The signs she designed and placed at hiking trails are "more attention grabbing." Therefore, she said, people will pay more attention.

In other matters, during the July 28 meeting, the board discussed ongoing work unfolding under a grant to fund opioid abuse and abuse prevention programs in the area. Through collecting data and organizing the results, including data collected from the recent youth risk survey undertaken at Old Rochester Regional Junior and High Schools, Downey is now heavily involved in addressing seven main problems divided into two types: use and consequence.

"I've looked at 'use' as more like 'first use,' and 'consequence' as anything after first use," said Downey. She addressed issues like Narcan and how to get more people to possess it to prevent overdose deaths.

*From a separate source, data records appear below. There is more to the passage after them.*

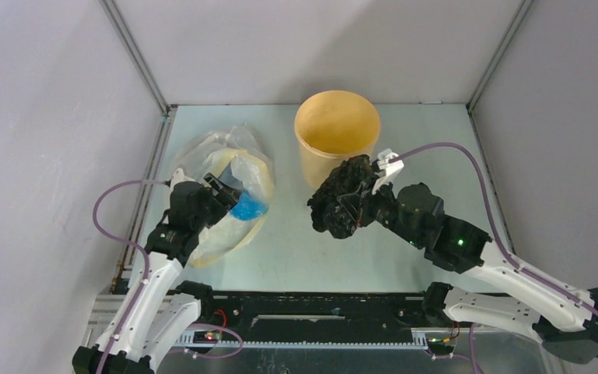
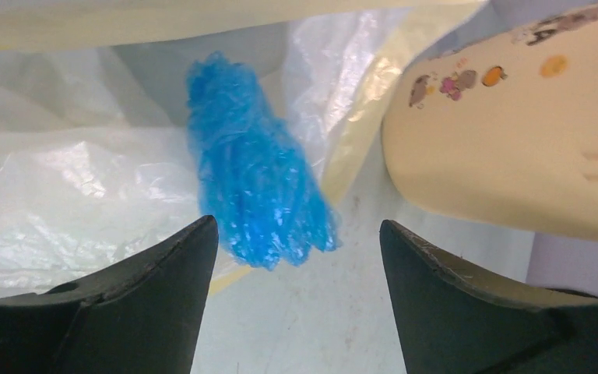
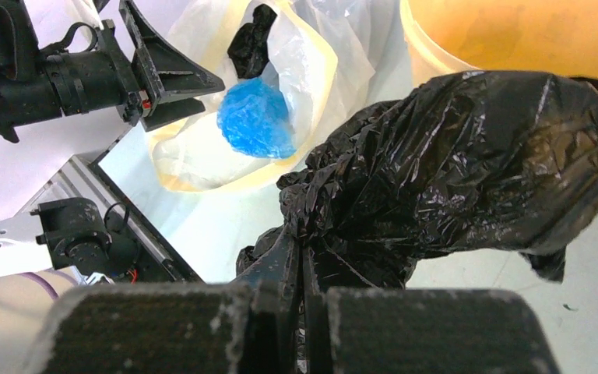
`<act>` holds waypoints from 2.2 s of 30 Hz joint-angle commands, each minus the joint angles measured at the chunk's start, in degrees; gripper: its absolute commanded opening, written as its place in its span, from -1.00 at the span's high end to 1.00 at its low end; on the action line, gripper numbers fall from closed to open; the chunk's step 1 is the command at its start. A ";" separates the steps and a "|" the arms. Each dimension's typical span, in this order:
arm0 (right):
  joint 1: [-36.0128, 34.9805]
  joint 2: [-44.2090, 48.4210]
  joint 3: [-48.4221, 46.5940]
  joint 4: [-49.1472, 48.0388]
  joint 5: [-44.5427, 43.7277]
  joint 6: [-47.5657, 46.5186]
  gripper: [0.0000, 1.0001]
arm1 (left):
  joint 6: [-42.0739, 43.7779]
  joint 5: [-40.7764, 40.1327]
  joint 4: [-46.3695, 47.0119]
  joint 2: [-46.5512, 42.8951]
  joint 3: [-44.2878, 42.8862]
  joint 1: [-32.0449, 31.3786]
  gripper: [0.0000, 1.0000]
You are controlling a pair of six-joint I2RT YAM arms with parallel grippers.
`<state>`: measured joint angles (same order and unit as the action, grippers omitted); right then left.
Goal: Put the trash bags into the trash bin
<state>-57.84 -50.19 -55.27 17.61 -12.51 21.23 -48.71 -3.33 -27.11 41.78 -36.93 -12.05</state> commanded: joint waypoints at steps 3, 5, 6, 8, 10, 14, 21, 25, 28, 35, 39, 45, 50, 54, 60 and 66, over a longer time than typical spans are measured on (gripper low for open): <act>0.10 3.42 1.58 3.37 -2.24 0.75 1.00 | -6.73 -6.89 3.42 0.62 3.18 -0.19 -0.66; 0.08 3.68 1.93 3.55 -2.34 0.74 1.00 | -7.47 -6.85 5.19 2.01 4.43 -0.23 -0.64; 0.10 3.70 2.01 3.72 -2.32 0.82 1.00 | -7.87 -6.45 6.81 2.68 5.19 -0.17 -0.59; 0.10 3.83 2.05 4.14 -2.34 0.90 1.00 | -8.52 -5.26 10.64 4.43 6.78 -0.18 -0.43; 0.10 4.01 2.03 4.55 -2.42 0.87 1.00 | -9.11 -4.85 13.99 6.31 7.87 -0.16 -0.11; 0.10 5.03 2.00 5.66 -3.11 0.85 1.00 | -7.27 -9.95 15.43 9.49 6.19 -0.16 0.86; 0.10 6.62 2.41 7.52 -4.05 0.74 1.00 | -6.17 -28.56 16.70 15.32 2.28 -0.04 1.00; 0.18 7.27 2.36 8.37 -4.68 0.57 1.00 | -4.51 -32.59 21.53 21.27 -0.34 -0.11 1.00; 0.18 7.63 2.36 8.63 -5.18 0.34 1.00 | -4.32 -34.08 24.85 24.68 -2.26 -0.05 1.00; 0.27 7.21 2.36 10.96 -4.84 1.47 1.00 | 1.36 -37.11 43.42 33.17 -4.40 0.72 1.00; 0.32 5.63 3.27 12.20 -2.94 1.63 1.00 | 0.70 -30.55 46.73 42.15 -10.45 4.07 1.00; 0.60 2.51 3.48 13.35 -1.62 3.09 1.00 | -0.41 -14.78 45.75 53.27 -21.82 9.08 0.96; 2.47 -0.07 4.21 13.49 -1.47 4.88 1.00 | 1.69 -10.13 45.17 50.57 -21.73 7.82 0.00; 4.73 -2.61 5.04 11.00 4.38 4.69 0.49 | 4.91 -13.57 38.05 43.54 -18.69 4.36 -0.42; 3.18 -7.85 5.23 4.00 24.40 0.83 -0.43 | 7.93 -15.44 29.13 31.61 -11.86 -0.91 -0.76; 2.17 -6.81 5.52 7.09 17.00 -0.22 -0.66 | 9.41 -16.00 20.24 19.28 -7.33 -3.85 -1.00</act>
<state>-55.72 -58.46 -49.50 25.26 6.13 22.57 -41.91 -18.02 0.47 67.77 -45.69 -15.03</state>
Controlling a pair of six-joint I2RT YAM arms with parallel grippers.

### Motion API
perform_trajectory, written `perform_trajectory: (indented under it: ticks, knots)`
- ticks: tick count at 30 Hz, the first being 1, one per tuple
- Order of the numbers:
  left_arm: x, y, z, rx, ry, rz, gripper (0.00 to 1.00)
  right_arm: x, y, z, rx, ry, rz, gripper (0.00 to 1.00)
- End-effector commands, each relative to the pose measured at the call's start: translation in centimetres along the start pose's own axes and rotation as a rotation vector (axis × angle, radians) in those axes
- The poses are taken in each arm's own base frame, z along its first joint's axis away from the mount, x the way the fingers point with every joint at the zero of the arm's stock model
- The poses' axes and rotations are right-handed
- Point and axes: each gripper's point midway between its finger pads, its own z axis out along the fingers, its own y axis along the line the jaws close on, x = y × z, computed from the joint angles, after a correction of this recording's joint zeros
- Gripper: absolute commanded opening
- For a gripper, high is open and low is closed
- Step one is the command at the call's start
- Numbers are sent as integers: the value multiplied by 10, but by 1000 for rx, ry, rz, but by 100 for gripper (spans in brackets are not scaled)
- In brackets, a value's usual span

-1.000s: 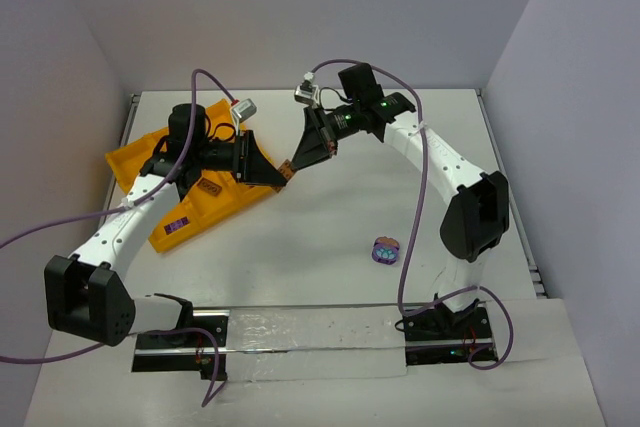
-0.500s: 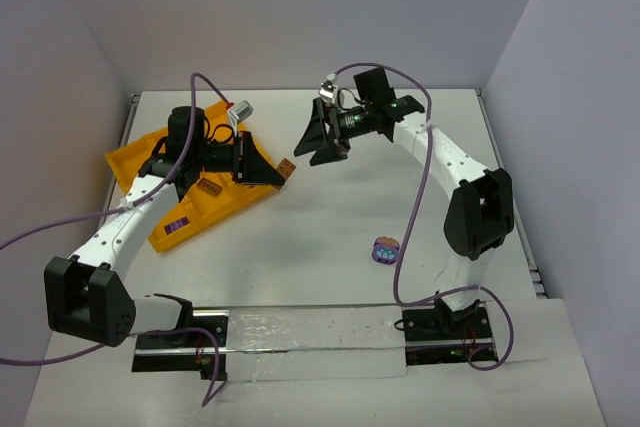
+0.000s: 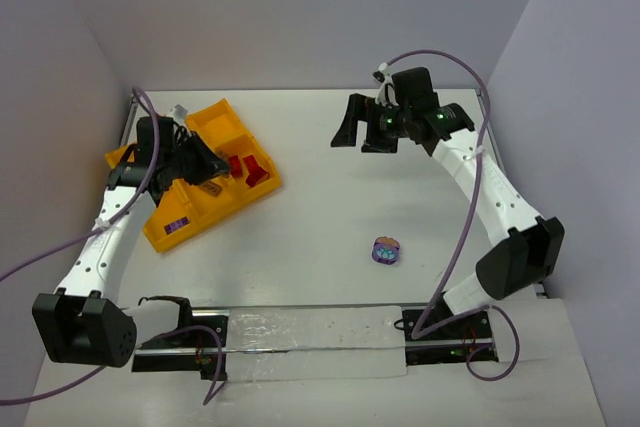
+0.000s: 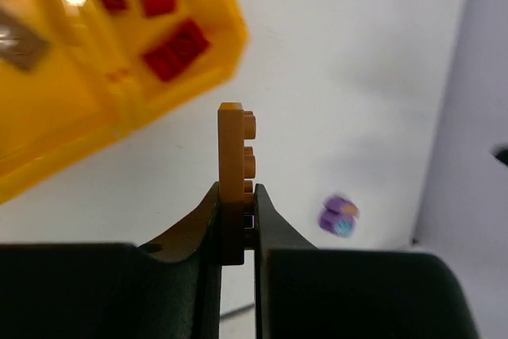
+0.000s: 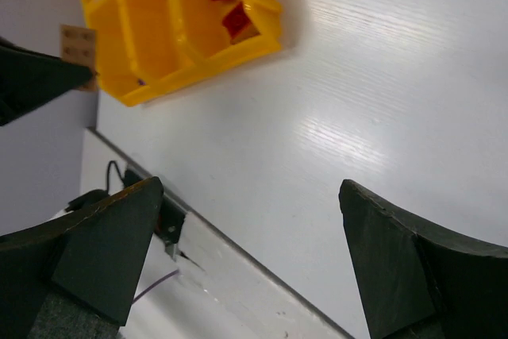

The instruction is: Sort the legos into containers by color

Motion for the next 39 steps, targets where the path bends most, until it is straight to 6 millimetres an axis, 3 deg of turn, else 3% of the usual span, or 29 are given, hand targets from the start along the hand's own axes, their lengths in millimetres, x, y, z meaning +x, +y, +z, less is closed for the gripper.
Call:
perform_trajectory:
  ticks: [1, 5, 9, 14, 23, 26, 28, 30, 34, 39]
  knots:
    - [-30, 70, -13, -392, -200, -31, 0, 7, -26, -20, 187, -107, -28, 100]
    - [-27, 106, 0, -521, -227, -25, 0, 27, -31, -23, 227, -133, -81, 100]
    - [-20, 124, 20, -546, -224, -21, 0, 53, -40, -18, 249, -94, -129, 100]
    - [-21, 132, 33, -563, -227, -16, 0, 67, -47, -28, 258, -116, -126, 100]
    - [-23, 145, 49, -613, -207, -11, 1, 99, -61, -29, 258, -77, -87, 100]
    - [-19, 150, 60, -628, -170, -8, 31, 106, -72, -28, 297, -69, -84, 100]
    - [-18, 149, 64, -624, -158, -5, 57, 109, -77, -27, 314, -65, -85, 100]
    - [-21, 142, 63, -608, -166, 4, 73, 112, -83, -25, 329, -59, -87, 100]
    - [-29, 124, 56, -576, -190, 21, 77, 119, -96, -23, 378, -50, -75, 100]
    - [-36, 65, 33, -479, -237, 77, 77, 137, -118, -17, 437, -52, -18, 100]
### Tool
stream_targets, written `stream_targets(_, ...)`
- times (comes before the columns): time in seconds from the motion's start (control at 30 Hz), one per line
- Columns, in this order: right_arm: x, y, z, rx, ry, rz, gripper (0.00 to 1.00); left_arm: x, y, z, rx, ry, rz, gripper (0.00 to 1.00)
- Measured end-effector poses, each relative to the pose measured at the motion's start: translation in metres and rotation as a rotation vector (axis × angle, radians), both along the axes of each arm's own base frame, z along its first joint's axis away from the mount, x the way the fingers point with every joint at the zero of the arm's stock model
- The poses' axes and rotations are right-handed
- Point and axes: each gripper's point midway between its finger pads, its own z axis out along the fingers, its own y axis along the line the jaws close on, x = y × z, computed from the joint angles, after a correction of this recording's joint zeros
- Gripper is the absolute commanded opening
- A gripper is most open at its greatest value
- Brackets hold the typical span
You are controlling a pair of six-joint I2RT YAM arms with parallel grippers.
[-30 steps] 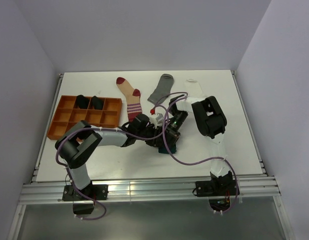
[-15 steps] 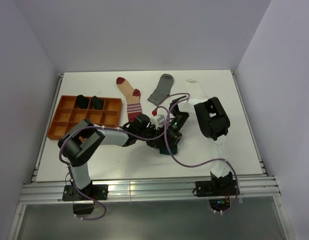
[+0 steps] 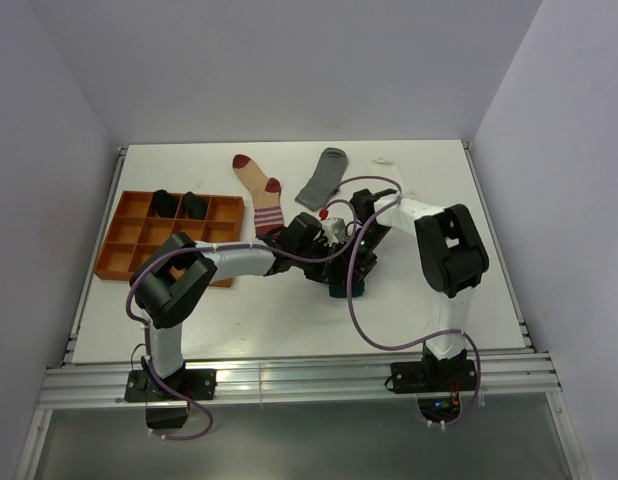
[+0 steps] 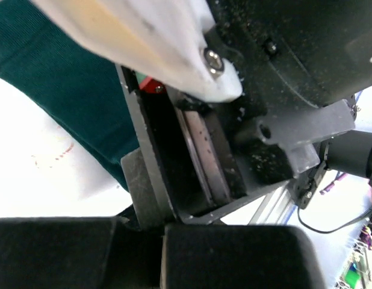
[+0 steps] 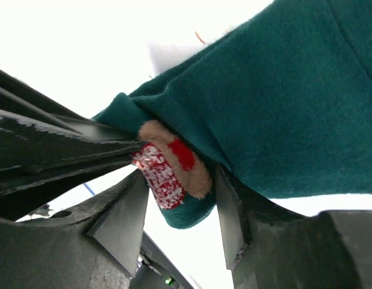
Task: Roll the socks
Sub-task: Roll the sock at the center of the board.
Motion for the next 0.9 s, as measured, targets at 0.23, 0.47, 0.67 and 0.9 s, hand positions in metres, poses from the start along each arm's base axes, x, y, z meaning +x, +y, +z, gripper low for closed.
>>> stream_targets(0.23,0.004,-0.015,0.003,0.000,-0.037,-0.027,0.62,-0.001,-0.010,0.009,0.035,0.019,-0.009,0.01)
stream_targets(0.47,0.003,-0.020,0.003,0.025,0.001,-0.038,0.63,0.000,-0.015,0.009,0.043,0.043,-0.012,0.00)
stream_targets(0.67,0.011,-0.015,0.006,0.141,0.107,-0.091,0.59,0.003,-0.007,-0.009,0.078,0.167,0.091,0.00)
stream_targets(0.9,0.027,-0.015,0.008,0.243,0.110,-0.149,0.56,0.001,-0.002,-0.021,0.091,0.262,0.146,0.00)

The board discussed possible root problems that lead to opioid abuse in youth, such as initial use of painkillers for dental work and orthopedic issues. Downey said, as she has spoken to different people dealing with opioid dependency, that most say their primary care physician was not the initial prescribing doctor. Most of the time, the pills are prescribed through emergency room physicians.

The grant will also fund the development for a school curriculum about drug use prevention and addiction.

Before adjourning, Health Director Karen Walega said Ken Steen, developer of the Marion Village Estates 40B housing development, called her to perform two inspections on two units - inspections Steen said the housing authorities of other towns had demanded. Walega wondered what she should charge for these inspections.

Board members had several different amounts in mind - from $50 to $150 - but the board decided to investigate what they charge for other types of inspections before settling on a price.

The board wondered why the Town of Marion would be asked to perform an inspection they viewed as being state jurisdiction.

"They (the housing authorities) don't know that its brand spanking new, and I didn't find any problems," said Downey.

The next meeting of the Marion Board of Health is scheduled for August 25 at 4:30 pm at the Marion Town House.